How can downward wage rigidity be a scientific hypothesis if extensive international evidence of widespread wage cuts since the 1980s and 30%+ of the workforce on performance bonuses is not enough to refute it?

Alchian and Kessel in “The Meaning and Validity of the Inflation-Induced Lag of Wages Behind Prices,” Amer. Econ. Rev. 50 [March 1960]:43-66) tested the hypothesis that workers suffered from money illusion by comparing the rates of return to firms in capital intensive industries with those of labour intensive industries. Labour intensive industries were not more profitable than capital intensive industries. Employers in labour intensive industries should profit from the misperceptions of workers about wages and future prices, but they did not.  Alchian and Kessel found little evidence of a lag between wage and price changes.

In Canadian industries in the 1960s and 1970s, wage indexation ranged from zero to nearly 100%. Industries with little indexation should show substantial responses of real wage rates, employment and output to nominal shocks. Industries with lots of indexation would be affected little by nominal disturbances.
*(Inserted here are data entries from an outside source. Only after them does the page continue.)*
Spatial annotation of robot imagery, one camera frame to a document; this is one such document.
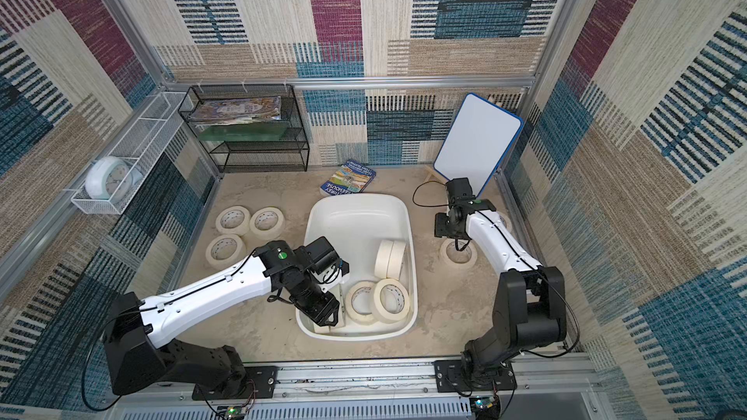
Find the masking tape roll beneath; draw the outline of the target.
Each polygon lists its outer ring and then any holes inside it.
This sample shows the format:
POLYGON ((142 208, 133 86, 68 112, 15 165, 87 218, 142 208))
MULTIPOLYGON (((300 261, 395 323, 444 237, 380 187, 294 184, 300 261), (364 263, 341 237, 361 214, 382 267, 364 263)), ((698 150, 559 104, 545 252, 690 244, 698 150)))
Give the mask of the masking tape roll beneath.
POLYGON ((445 240, 440 249, 441 262, 454 270, 469 270, 478 258, 478 251, 472 243, 457 248, 455 240, 445 240))

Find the masking tape roll two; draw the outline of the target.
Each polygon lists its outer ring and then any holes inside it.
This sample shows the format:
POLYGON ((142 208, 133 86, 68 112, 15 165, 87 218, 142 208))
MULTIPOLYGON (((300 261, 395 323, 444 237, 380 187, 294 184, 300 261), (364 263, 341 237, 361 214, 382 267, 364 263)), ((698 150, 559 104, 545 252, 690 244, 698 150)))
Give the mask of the masking tape roll two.
POLYGON ((501 212, 501 211, 498 212, 498 215, 501 219, 501 222, 504 224, 505 228, 507 229, 507 231, 509 231, 509 233, 513 233, 514 227, 509 216, 505 212, 501 212))

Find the masking tape roll one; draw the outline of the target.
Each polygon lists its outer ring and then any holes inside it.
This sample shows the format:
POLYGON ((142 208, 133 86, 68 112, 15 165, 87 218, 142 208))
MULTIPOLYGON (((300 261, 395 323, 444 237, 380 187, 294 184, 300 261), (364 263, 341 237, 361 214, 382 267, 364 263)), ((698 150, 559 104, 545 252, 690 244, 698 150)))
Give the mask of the masking tape roll one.
POLYGON ((276 207, 266 207, 255 212, 250 223, 250 231, 256 237, 271 241, 280 237, 285 228, 285 217, 276 207))

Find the masking tape roll five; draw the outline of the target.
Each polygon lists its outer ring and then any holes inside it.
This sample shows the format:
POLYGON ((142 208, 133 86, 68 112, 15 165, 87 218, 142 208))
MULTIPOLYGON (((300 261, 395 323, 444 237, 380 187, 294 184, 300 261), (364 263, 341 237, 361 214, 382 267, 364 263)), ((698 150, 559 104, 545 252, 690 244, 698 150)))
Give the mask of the masking tape roll five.
POLYGON ((242 238, 235 234, 223 234, 213 239, 205 250, 208 264, 216 270, 224 270, 245 259, 248 252, 242 238))

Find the masking tape roll three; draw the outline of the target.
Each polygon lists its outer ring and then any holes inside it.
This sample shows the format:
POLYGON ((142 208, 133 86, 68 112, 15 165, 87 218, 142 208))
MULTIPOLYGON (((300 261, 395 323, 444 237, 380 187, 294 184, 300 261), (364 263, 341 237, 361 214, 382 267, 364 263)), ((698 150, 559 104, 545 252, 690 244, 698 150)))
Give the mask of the masking tape roll three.
POLYGON ((232 206, 223 210, 215 221, 221 235, 245 236, 250 233, 251 213, 244 206, 232 206))

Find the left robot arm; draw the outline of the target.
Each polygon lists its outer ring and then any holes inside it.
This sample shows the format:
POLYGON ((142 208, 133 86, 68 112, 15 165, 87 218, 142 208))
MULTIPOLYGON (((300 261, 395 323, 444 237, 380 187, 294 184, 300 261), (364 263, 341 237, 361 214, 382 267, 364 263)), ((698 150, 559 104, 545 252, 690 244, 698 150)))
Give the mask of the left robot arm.
POLYGON ((116 396, 137 393, 157 382, 195 385, 216 399, 246 395, 249 377, 231 346, 208 348, 178 340, 202 321, 245 301, 266 297, 293 305, 319 327, 338 324, 334 286, 349 274, 326 237, 291 249, 270 241, 225 270, 165 294, 117 297, 102 329, 103 347, 116 396))

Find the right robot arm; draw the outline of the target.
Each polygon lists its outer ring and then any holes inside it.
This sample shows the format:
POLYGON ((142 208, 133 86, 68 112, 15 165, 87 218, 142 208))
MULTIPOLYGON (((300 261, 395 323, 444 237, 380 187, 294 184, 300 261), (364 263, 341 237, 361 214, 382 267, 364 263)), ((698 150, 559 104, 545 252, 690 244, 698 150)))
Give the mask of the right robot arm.
POLYGON ((492 327, 466 343, 461 367, 445 379, 457 391, 513 389, 511 359, 567 336, 564 276, 546 268, 513 237, 494 205, 473 195, 466 178, 445 183, 447 211, 435 216, 435 235, 480 247, 498 275, 492 327))

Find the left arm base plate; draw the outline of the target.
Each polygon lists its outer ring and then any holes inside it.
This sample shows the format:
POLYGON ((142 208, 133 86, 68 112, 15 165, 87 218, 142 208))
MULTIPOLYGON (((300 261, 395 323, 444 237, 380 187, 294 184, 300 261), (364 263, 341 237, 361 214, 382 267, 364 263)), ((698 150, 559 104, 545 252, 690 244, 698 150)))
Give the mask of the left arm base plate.
POLYGON ((274 396, 278 366, 245 366, 244 377, 238 383, 210 391, 198 385, 192 392, 193 401, 266 400, 274 396))

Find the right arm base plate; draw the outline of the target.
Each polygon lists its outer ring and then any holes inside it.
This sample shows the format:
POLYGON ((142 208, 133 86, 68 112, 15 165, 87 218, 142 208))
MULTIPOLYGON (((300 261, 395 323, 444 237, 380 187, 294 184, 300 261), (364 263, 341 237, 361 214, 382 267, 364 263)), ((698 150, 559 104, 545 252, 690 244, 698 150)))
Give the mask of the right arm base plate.
POLYGON ((462 360, 441 359, 433 363, 439 393, 475 394, 476 392, 510 392, 517 381, 510 363, 487 369, 465 367, 462 360))

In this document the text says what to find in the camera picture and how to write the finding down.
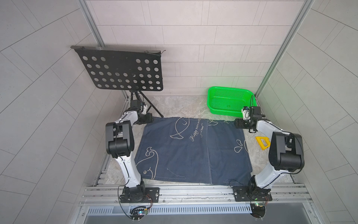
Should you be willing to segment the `dark blue embroidered pillowcase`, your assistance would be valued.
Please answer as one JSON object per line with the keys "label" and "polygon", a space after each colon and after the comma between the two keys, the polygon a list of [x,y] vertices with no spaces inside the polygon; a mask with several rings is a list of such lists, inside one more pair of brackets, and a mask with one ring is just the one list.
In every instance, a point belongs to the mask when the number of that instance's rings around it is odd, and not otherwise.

Monetary shocks had positive effects but an industry’s response to these shocks bore no relation to the amount of indexation in the industry. Shaghil Ahmed (1987) found that those industries with lots of indexation were as likely as those with little indexation to respond to shocks.

If the signing of new wage contracts was important to wage rigidity, there should be unusual behaviour of employment and real wage rates just after these signings, but the results are mixed. Olivei and Tenreyro (2010) used the tendency of contracts to be signed at the start of years to show that monetary policy had significant effects in January but little effect in December because the effects were quickly undone.

Alchian (1969) lists three ways to adjust to unanticipated demand fluctuations:
• output adjustments;
• wage and price adjustments; and
• Inventories and queues (including reservations).

Alchian (1969) suggests that there is no reason for wage and price changes to be used regardless of the relative cost of these other options:
• The cost of output adjustment stems from the fact that marginal costs rise with output;
• The cost of price adjustment arises because uncertain prices and wages induce costly search by buyers and sellers seeking the best offer; and
• The third method of adjustment has holding and queuing costs.

There is a tendency for unpredicted price and wage changes to induce costly additional search. Long-term contracts including implicit contracts arise to share risks and curb opportunism over relationship-specific capital. These factors lead to queues, unemployment, spare capacity, layoffs, shortages, inventories and non-price rationing in conjunction with wage stability.